Fuori dagli Stati Uniti, l’abbassamento del rating è stato percepito come un’ulteriore prova di una diminuzione della centralità americana. L’atteggiamento aggressivo della Cina sulla scia della decisione di S&P ha rafforzato questa opinione. Siamo veramente in presenza di uno spostamento nell’equilibrio delle potenze?

 

Gli Stati Uniti rimangono la potenza militare dominante. Tuttavia, come si è visto in Afghanistan, in Iraq, e ora in Libia, la forza militare non si traduce per gli Usa in guadagni politici o economici. Per quanto riguarda le questioni interne, gli americani consumano più spesa pubblica di quanto siano disposti a pagare e si rivolgono alla Cina, il cui popolo è altamente produttivo e risparmia parecchio.
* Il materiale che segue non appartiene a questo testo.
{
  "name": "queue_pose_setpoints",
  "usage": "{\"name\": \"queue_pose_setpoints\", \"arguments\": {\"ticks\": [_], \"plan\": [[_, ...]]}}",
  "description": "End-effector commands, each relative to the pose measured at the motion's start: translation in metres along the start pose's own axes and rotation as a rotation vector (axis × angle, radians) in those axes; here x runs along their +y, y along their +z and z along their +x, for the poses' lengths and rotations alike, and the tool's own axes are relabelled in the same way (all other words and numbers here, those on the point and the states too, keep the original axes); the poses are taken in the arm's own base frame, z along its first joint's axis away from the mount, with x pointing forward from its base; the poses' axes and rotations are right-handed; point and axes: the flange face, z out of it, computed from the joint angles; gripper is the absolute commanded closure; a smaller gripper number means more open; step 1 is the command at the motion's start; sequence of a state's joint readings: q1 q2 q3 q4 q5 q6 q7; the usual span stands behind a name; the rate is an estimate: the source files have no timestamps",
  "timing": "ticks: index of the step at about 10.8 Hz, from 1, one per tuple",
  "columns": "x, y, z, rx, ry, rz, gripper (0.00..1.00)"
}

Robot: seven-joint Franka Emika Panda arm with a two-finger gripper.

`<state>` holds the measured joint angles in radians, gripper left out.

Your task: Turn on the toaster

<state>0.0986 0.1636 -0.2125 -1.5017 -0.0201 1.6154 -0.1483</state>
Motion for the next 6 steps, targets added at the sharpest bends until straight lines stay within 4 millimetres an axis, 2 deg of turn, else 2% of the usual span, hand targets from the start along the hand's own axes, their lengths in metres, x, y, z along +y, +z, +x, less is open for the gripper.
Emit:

Questa dipendenza dalla Cina, però, non sembra limitare la posizione americana all’estero. Può costringere, tuttavia, a riconsiderare la propria spesa pubblica “discrezionale”. Gli americani sembrano essere deviati sotto questo profilo: vogliono avere benefici senza pagarli e votano per i politici che glielo promettono. È questa immoralità, una caduta alla quale non vi è una chiara risposta pubblica, che dovrebbe preoccupare.